Would you reproduce, word for word, only the lines from the one with "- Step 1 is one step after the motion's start" to the end of the listing below?

____

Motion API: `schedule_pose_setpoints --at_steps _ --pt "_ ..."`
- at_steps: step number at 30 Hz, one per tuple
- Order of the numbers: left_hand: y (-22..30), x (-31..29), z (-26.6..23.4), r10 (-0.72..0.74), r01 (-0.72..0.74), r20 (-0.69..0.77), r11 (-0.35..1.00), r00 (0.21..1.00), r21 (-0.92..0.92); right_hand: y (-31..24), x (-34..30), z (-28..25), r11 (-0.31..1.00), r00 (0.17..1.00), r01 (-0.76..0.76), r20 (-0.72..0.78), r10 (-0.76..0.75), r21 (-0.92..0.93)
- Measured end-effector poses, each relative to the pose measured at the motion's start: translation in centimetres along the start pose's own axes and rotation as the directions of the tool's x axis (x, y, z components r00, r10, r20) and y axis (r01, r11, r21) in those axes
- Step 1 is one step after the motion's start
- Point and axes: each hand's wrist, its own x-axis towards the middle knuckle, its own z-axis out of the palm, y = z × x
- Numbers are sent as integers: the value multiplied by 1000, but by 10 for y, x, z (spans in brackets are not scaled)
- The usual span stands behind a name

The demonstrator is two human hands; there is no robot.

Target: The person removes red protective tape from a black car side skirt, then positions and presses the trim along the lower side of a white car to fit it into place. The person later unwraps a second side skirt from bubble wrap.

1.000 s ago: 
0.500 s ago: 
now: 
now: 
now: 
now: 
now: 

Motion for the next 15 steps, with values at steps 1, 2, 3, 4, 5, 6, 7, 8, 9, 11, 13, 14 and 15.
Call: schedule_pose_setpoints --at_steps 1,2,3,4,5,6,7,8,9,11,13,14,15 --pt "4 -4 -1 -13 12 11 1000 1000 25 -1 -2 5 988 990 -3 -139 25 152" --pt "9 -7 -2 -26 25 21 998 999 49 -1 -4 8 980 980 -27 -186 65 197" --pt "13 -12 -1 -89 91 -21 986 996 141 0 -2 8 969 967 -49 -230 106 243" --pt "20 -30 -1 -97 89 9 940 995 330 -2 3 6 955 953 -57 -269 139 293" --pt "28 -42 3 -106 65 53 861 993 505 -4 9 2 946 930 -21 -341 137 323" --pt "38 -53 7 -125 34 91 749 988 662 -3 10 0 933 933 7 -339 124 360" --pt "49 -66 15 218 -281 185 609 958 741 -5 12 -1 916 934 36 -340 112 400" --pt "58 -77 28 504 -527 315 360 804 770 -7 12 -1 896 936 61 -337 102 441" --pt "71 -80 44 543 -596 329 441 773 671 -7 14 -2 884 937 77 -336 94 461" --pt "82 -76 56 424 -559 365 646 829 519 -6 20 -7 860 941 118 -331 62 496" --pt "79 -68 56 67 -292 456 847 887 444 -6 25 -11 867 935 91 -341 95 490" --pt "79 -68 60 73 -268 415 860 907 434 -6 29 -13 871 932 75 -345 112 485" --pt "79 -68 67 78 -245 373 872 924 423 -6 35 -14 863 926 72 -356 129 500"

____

* **RESULT OF THIS TASK**:
- Step 1 is one step after the motion's start
- Point and axes: each hand's wrist, its own x-axis towards the middle knuckle, its own z-axis out of the palm, y = z × x
- Numbers are sent as integers: the value multiplied by 1000, but by 10 for y, x, z (spans in brackets are not scaled)
- The usual span stands behind a name

The demonstrator is two human hands; there is no robot.

Target: The person removes red protective tape from a black car side skirt, then positions and presses the trim along the lower side of a white car to fit it into place. The person later unwraps a second side skirt from bubble wrap.

1.000 s ago: 
0.500 s ago: 
now: 
now: 
now: 
now: 
now: 

Motion for the next 15 steps, with values at steps 1, 2, 3, 4, 5, 6, 7, 8, 9, 11, 13, 14 and 15.
Call: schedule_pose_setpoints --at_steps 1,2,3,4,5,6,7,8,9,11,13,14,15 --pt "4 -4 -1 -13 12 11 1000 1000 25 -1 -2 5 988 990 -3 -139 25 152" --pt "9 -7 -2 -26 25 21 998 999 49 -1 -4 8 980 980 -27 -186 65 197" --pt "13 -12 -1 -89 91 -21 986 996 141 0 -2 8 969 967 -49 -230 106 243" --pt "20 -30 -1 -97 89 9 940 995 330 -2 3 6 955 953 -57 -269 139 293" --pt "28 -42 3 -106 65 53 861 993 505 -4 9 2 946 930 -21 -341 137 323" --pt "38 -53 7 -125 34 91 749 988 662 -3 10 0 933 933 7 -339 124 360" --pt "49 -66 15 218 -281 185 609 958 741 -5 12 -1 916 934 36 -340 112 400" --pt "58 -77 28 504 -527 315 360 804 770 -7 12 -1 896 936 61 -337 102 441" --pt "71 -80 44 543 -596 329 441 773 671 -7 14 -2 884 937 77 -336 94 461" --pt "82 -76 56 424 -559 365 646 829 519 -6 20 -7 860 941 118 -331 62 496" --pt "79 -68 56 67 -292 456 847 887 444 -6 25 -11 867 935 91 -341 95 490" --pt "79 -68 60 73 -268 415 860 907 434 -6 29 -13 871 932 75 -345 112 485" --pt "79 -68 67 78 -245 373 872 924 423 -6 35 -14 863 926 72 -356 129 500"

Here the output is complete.